GSA Annual Meeting in Seattle, Washington, USA - 2017

Paper No. 341-6
Presentation Time: 2:55 PM

MODELING GLACIAL EXTENT DURING THE LAST GLACIAL MAXIMUM IN UGANDA (Invited Presentation)


DOUGHTY, Alice Marie1, KELLY, Meredith A.2, RUSSELL, James M.3, ANDERSON, Brian4 and JACKSON, Margaret S.2, (1)Geology Department, Bates College, Carnegie Science Hall, Campus Ave, Lewiston, ME 04240, (2)Earth Sciences, Dartmouth College, HB 6105 Fairchild Hall, Hanover, NH 03755, (3)Department of Earth, Environmental and Planetary Sciences, Brown University, Providence, RI 02912, (4)Antarctic Research Centre, Victoria University of Wellington, PO Box 600, Kelburn Parade, Wellington, 6012, New Zealand, alice.doughty@gmail.com

Paleoclimate records from tropical locations are relatively rare compared to extratropical regions, and often focus on hydroclimatic rather than thermal changes.
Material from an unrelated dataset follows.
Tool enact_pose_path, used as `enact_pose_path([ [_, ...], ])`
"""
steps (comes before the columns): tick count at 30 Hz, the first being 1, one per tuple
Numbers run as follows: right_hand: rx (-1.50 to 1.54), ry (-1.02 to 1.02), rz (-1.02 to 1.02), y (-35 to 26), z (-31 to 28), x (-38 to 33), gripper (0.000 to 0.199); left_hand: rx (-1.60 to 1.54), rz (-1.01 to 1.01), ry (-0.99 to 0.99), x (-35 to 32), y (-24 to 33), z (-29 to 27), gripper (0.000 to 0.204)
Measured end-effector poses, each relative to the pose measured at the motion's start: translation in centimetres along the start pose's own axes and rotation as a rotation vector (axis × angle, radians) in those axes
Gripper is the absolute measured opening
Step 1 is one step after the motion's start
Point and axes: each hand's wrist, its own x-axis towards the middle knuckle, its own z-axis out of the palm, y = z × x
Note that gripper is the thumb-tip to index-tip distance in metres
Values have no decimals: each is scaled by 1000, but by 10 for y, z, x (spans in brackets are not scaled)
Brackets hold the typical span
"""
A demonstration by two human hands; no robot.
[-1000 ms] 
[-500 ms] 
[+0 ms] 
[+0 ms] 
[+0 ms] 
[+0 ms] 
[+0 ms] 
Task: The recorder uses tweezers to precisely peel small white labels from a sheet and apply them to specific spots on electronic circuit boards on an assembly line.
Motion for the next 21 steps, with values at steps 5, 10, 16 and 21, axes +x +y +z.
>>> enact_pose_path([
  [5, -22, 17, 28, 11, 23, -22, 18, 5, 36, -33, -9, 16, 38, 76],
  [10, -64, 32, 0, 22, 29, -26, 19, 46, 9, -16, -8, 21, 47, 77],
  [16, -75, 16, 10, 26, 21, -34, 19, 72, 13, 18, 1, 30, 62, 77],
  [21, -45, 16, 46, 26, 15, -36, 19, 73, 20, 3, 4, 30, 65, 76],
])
Knowing the degree of cooling in low-latitude regions advances our understanding Earth's climate sensitivity to greenhouse gas forcing and internal feedbacks within the climate system. We use a 2-D ice flow and mass balance model to simulate glacier extents in the Rwenzori Mountains of Uganda and the Democratic Republic of Congo to estimate climate during the Last Glacial Maximum (LGM). Steady-state simulations of LGM glacier extents, which match moraines dated to ~20,000 years ago, can be obtained with a 20% reduction in precipitation and a 7°C cooling. Alternatively, using a paleo-lapse rate of 0.0067°C/m, which is slightly steeper than the modern lapse rate of 0.0058°C/m, and a 20% reduction in precipitation, the simulation requires only 3.5°C cooling for the glaciers to reach the mapped and dated LGM moraines. These results support the claim for large magnitude cooling at high elevations in tropical East Africa during the dry LGM and/or the possibility that some of that cooling resulted from a steepening of the lapse rate.